What you need to do
Among the records that follow, set down only the lines from the one containing "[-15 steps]" to the one containing "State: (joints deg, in", both included, exactly.
.....
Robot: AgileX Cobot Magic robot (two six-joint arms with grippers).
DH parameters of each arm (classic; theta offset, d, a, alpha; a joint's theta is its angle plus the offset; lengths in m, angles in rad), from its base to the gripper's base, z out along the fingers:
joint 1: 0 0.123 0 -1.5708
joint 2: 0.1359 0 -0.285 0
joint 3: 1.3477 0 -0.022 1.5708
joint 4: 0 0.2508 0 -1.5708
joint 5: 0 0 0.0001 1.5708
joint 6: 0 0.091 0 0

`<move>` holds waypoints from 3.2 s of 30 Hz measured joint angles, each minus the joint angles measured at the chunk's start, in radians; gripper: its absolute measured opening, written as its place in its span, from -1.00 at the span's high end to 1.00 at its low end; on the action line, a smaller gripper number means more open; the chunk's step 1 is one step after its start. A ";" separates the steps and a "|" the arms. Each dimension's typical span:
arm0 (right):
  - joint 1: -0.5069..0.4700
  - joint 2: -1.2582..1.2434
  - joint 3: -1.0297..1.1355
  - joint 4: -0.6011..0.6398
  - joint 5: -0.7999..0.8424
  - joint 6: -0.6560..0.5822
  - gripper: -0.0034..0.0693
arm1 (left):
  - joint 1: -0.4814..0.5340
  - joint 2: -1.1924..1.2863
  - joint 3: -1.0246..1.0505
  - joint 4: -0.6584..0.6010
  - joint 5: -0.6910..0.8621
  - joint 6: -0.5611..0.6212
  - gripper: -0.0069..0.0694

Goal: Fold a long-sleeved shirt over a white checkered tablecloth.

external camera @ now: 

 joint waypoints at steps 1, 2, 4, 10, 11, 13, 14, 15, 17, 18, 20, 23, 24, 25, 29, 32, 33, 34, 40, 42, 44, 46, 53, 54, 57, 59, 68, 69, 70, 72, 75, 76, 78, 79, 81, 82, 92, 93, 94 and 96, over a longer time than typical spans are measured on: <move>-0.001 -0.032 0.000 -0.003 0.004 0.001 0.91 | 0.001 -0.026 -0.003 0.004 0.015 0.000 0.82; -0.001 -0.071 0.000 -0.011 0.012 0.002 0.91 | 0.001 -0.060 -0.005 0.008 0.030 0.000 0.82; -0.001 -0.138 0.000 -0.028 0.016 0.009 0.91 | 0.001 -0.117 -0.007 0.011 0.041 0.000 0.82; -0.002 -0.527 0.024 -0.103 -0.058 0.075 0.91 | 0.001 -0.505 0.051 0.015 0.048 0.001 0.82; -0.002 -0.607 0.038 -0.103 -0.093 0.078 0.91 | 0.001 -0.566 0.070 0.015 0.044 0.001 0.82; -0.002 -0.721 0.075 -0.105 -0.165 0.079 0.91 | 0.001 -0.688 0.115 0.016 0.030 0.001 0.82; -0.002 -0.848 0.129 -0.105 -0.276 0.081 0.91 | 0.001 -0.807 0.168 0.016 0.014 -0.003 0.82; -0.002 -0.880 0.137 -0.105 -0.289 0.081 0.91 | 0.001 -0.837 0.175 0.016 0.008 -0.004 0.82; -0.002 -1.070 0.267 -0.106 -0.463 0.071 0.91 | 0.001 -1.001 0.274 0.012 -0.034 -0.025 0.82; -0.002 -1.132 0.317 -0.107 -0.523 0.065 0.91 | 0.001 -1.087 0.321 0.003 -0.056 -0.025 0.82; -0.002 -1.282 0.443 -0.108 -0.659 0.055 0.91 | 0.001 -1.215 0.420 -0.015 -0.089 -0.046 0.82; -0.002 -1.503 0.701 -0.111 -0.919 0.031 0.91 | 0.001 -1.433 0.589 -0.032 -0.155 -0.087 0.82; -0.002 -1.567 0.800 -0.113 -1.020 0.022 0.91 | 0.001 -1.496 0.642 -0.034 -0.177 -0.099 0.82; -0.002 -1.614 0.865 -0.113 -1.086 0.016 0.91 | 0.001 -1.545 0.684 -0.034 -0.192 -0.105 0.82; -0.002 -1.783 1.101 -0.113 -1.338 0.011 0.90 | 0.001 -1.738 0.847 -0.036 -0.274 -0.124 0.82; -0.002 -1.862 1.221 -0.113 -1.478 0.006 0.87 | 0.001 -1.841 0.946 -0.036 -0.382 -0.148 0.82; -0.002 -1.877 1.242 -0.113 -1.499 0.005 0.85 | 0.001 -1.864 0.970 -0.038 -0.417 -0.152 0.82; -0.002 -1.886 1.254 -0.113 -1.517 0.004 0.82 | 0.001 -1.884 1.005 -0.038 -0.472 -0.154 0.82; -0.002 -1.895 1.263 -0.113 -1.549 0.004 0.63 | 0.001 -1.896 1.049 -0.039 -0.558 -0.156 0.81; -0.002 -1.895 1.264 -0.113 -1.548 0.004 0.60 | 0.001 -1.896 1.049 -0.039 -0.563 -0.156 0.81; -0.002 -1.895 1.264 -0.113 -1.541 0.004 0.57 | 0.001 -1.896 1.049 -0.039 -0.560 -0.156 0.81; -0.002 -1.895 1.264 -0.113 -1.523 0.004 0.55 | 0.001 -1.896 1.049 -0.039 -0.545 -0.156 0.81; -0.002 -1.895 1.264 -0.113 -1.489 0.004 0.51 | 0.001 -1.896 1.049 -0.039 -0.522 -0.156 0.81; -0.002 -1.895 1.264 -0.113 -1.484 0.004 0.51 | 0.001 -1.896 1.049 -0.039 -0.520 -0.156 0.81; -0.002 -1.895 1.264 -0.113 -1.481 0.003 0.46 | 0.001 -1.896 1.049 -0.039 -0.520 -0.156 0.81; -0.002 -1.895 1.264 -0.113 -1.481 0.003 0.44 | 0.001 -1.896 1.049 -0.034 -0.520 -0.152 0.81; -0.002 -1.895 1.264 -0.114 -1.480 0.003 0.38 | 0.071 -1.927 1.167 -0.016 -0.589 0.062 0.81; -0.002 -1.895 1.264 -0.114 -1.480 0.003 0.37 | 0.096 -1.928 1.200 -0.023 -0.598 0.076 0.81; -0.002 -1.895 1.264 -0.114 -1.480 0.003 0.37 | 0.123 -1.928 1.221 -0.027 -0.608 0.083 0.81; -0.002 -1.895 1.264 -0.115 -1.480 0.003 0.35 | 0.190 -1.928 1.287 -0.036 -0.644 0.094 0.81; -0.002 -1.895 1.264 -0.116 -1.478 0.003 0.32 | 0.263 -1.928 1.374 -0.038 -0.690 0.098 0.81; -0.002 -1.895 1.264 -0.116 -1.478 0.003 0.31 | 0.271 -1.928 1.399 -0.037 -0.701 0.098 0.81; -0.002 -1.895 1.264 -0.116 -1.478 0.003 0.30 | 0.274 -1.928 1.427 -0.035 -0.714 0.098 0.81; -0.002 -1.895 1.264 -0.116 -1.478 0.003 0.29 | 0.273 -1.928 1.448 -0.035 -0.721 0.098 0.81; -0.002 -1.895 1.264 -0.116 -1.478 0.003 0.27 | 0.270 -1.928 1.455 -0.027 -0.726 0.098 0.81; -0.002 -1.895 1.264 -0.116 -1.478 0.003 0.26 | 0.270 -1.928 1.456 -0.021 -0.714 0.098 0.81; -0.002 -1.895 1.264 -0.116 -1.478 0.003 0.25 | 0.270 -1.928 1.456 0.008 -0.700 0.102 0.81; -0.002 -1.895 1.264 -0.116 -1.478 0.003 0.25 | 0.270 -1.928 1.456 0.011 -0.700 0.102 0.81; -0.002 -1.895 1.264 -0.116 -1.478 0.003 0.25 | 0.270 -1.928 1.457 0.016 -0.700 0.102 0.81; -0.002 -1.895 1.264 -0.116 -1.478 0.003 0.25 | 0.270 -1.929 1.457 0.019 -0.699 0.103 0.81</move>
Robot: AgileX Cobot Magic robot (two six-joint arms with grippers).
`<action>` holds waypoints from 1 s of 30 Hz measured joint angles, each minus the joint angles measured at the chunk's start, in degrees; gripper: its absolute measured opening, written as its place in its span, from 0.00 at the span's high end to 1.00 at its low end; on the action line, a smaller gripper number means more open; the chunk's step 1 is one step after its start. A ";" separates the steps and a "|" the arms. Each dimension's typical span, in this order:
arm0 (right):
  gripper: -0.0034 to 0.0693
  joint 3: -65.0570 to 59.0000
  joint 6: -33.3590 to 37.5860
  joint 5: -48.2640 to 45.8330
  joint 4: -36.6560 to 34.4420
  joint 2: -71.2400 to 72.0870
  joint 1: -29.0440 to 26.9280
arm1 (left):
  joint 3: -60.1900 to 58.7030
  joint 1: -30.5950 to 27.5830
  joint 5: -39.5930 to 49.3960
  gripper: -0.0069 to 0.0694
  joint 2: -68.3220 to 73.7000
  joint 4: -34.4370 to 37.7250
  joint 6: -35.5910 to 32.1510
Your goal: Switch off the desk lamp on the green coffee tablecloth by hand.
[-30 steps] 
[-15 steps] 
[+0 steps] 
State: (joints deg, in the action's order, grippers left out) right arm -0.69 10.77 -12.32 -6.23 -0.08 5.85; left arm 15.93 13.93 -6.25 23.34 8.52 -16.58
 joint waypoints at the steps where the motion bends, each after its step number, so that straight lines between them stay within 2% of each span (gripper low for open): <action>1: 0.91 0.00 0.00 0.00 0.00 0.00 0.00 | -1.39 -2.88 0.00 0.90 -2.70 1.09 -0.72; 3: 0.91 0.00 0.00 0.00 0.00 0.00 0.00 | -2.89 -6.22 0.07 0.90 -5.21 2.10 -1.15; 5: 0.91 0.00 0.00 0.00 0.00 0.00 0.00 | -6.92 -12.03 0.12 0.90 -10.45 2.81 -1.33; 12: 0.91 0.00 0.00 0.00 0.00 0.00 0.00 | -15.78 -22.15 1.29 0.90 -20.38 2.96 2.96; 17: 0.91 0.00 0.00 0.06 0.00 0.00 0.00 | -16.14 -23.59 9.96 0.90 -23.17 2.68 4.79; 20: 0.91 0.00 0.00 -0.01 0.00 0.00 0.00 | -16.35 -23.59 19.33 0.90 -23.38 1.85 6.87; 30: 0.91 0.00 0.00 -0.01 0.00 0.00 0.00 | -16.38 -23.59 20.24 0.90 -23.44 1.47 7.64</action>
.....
Answer section
[-15 steps] 
[+0 steps] 
State: (joints deg, in the action's order, grippers left out) right arm -0.69 10.77 -12.32 -6.23 -0.08 5.85; left arm 15.93 13.93 -6.25 23.34 8.52 -16.58

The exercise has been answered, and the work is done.